Но она верила, что зеленые человечки не дадут ее ребенку умереть. Она им этого не позволит. Она знала, что на неё им наплевать, но ее ребенок будет Гэндри, поэтому-то они из кожи вон лезли, похищая женщин с других планет, чтобы получить как можно больше Гэндри.
Неужели у нее будет ребенок, с которым она никогда не сможет поговорить? Да и не все ли равно? Вдруг ребенок Грона окажется слишком большим для ее тела и убьет ее? Она знала, что не сможет оставить Грона вдовцом. Ребенок или нет, она была ему нужна. Рут это прекрасно понимала. Лучше было просто смириться с тем, что у них не будет детей, и не рисковать. Достаточно того, что они были друг у друга.
Но что-то в поведении Грона не давало ей покоя. Он не понимал ее, а просто отстранялся. Она бы не сказала, что он ее винил, но видимо он считал, что это было ее решение, а такое она уже не могла вынести.
Они не могли поговорить, но между ними всегда была честность, никогда не было лжи. Она никогда не пыталась обмануть его или одурачить, но сейчас у него сложилось ошибочное мнение. Она не могла сказать ему, что тоже хотела ребенка. Если бы она попыталась всё ему объяснить, то всё равно не забеременела бы, а он бы просто винил себя. Она не хотела этого. Единственный выход, который она видела, — это забеременеть.
Ох, как же ей этого хотелось. Она действительно хотела стать мамой. Хотела ребенка от Грона. Она хотела выносить его и принести в этот мир, держать его, кормить и играть с ним. Она хотела научить его тому, что знала сама, например, чтению, основам математики и всему, что касалось Земли. Ей хотелось наблюдать за тем, как они засыпают в ее объятиях. И еще ей хотелось посмотреть, как Грон будет делать все эти штуки — таскать их на себе, учить лазать по деревьям и мастерить что-нибудь из листьев. Их ребенок будет очаровательным, с маленьким хвостиком, крошечными клыками и наполовину человеческим лицом. Он вырастет большим и сильным, как их папа, с улыбкой как у мамы. Дай Бог.

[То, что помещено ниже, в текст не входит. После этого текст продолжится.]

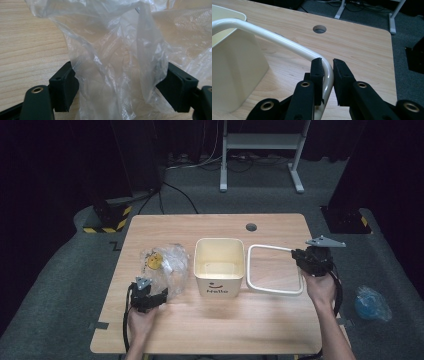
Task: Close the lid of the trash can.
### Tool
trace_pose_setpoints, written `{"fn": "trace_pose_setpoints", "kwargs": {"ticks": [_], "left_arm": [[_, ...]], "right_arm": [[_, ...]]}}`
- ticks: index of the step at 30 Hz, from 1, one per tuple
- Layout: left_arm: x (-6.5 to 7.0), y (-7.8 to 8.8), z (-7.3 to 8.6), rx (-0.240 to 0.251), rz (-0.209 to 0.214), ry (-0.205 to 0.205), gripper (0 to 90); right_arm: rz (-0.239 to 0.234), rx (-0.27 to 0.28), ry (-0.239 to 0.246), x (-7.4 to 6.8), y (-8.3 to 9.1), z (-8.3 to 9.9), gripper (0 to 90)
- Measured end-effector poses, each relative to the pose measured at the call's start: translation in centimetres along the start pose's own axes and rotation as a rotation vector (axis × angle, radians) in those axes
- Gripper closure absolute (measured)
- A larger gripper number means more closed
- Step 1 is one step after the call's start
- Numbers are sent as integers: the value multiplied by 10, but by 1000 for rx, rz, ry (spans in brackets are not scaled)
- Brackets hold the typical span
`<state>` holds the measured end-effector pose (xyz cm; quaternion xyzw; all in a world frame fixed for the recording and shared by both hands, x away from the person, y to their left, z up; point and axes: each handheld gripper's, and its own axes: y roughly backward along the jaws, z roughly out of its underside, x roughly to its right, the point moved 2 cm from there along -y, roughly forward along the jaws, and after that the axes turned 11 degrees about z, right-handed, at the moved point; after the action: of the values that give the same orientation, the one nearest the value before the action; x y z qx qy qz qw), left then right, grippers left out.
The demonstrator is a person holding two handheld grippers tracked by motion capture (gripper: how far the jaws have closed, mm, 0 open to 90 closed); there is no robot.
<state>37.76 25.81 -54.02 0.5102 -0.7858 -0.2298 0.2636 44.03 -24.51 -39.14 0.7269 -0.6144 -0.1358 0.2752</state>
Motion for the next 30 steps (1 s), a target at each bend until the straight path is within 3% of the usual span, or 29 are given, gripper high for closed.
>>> {"fn": "trace_pose_setpoints", "kwargs": {"ticks": [30], "left_arm": [[0, 1, 0, 4, -1, -1, 231]], "right_arm": [[-23, 4, 21, -23, -4, -24, 790]]}}
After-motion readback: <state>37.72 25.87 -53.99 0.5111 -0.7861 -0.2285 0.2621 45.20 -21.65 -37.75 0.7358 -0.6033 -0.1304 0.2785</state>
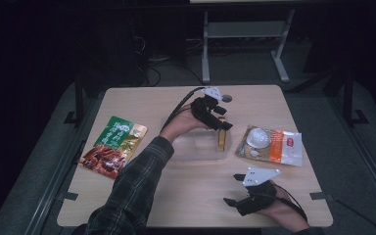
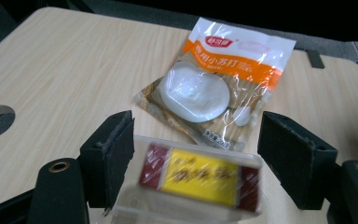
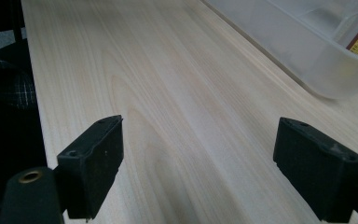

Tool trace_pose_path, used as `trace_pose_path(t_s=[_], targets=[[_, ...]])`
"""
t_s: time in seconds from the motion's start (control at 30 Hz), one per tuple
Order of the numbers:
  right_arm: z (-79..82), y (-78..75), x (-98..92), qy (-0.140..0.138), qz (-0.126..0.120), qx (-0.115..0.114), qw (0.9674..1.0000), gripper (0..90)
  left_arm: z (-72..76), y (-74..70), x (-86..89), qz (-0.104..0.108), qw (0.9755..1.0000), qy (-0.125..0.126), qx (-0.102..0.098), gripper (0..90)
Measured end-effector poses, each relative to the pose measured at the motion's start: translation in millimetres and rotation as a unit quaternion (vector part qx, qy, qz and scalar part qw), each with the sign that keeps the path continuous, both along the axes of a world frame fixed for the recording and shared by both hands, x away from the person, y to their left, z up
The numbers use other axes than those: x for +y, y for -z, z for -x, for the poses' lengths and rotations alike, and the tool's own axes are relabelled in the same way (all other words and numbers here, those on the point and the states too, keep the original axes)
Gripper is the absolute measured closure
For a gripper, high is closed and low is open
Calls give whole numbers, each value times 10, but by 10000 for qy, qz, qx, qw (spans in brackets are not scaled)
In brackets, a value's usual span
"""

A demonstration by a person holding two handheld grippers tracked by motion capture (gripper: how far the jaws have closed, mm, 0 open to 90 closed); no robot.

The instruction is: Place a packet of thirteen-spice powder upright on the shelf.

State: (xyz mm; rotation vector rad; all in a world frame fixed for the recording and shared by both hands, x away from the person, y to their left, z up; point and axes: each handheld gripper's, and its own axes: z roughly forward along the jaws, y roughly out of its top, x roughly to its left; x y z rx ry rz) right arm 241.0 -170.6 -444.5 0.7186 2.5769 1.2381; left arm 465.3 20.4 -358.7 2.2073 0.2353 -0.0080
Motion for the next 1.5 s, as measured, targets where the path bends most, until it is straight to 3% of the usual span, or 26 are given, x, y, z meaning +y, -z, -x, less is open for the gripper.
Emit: trace_pose_path(t_s=[0.2, 0.37, 0.77, 1.13, 1.5], targets=[[-3, 9, 11, -14, 28, 25, 10000, 155, 126, -112, 233, 24, 9999, -64, -122, 258], [-16, 33, 30, -43, 100, 60, 9999, 155, 258, -117, 458, 25, 9997, -224, -93, 259], [-23, 70, 89, -83, 195, 164, 9996, 155, 615, -27, 824, -244, 9987, -419, 130, 253], [-19, 72, 88, -70, 221, 171, 9996, 155, 993, 103, 1151, -232, 9986, -474, -15, 253], [-20, 75, 87, -41, 237, 183, 9995, 155, 1398, 294, 1543, -294, 9973, -677, 37, 254]])
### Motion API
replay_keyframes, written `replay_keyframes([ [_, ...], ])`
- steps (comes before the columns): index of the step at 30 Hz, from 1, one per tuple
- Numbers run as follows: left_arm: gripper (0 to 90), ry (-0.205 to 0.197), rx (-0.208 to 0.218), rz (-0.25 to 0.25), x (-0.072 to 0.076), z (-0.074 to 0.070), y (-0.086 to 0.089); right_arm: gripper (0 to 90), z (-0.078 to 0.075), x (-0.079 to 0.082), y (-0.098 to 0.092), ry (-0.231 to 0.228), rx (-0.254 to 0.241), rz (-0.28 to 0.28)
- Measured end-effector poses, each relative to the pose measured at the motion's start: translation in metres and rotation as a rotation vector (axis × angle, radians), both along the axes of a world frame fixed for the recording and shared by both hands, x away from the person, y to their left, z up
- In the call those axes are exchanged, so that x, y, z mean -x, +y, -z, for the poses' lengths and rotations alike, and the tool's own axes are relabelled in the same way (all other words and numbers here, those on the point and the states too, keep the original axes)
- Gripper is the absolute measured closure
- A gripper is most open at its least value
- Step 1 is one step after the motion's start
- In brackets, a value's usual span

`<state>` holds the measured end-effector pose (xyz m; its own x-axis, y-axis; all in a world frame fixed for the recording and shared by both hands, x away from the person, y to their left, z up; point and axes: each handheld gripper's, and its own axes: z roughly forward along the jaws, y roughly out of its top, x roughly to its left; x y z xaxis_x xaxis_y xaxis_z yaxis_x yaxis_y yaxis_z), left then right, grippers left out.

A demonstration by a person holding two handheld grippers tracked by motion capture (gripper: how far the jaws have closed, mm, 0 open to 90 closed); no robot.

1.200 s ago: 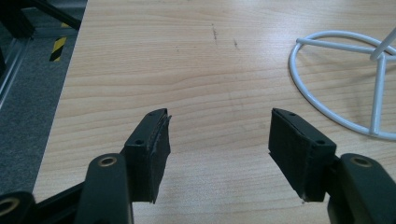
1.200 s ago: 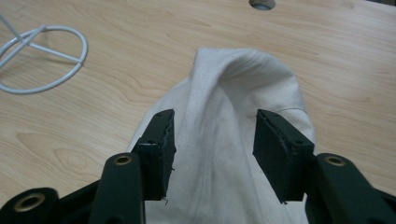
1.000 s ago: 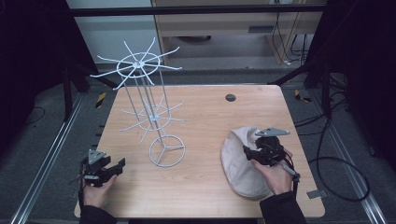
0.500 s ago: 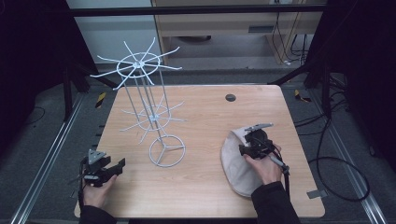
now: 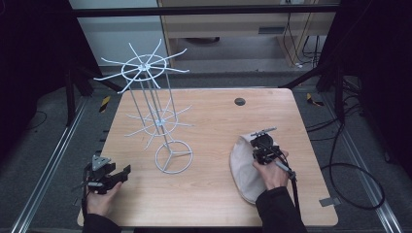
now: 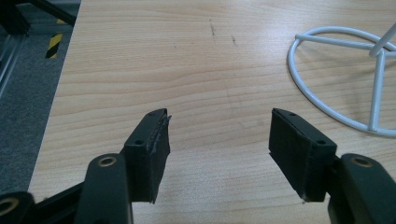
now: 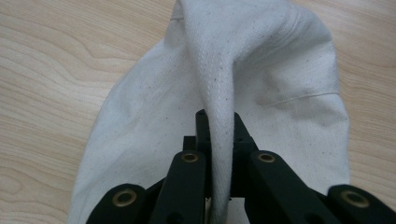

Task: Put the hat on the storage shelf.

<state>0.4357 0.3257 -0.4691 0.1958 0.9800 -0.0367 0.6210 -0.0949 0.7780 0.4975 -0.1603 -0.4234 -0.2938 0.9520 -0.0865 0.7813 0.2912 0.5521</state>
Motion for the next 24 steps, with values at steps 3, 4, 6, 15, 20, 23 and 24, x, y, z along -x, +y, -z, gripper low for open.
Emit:
replay_keyframes([
  [3, 38.2, 0.001, 0.001, 0.001, 0.000, 0.000, 0.000, 87.8, -0.003, 0.001, -0.001, -0.004, -0.008, -0.001],
  [4, 38.2, 0.002, 0.001, 0.001, 0.000, 0.000, 0.000, 87.8, -0.004, 0.002, -0.002, -0.007, -0.016, -0.005],
  [6, 38.3, 0.002, 0.002, 0.002, 0.000, 0.000, 0.000, 87.9, -0.007, 0.005, -0.004, -0.015, -0.030, -0.010],
  [15, 39.0, -0.003, 0.006, -0.001, 0.000, -0.001, 0.000, 88.1, -0.020, 0.015, -0.014, -0.092, -0.084, -0.047],
  [20, 39.3, -0.002, 0.008, 0.004, 0.000, -0.001, 0.000, 88.2, -0.035, 0.026, -0.021, -0.168, -0.142, -0.092],
  [23, 39.4, -0.004, 0.012, 0.000, 0.000, -0.001, 0.000, 88.2, -0.044, 0.033, -0.027, -0.228, -0.192, -0.126],
  [24, 39.4, -0.004, 0.011, 0.000, 0.001, -0.001, 0.000, 88.2, -0.046, 0.036, -0.028, -0.243, -0.201, -0.133],
])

Рут снова вздохнула. Теперь вопрос заключался в том, как всё устроить. Это было непросто. Она надеялась найти какое-нибудь решение, но знала, что у нее есть только одно место, куда она могла пойти, и одна персона, к которой она могла обратиться. Это будет рискованно, и ей это не нравилось. Рут придется оставить Грона, а её это не устраивало, особенно если учесть, что придется уйти на какое-то время, но, по крайней мере, теперь она могла попросить Мойру присмотреть за ним.
Она могла навлечь на свою голову беду. В конце концов, ей придется раскрыть тайны своего человеческого тела и позволить зеленым человечкам ощупывать её и обкалывать, но это только в том случае, если Т'Лакс согласится помочь. Решившись на это, она окажется у него в долгу, хотя, возможно, ей удастся убедить его в обратном.
А сейчас пора было ложиться спать. У нее кружилась голова, ей нужно было перестать думать об этом, иначе она не заснет. Она беспокоилась о том, что думал о ней Грон, о том, что сделает с ней Т'Лакс и какой матерью она станет. Но не всё зависело от неё.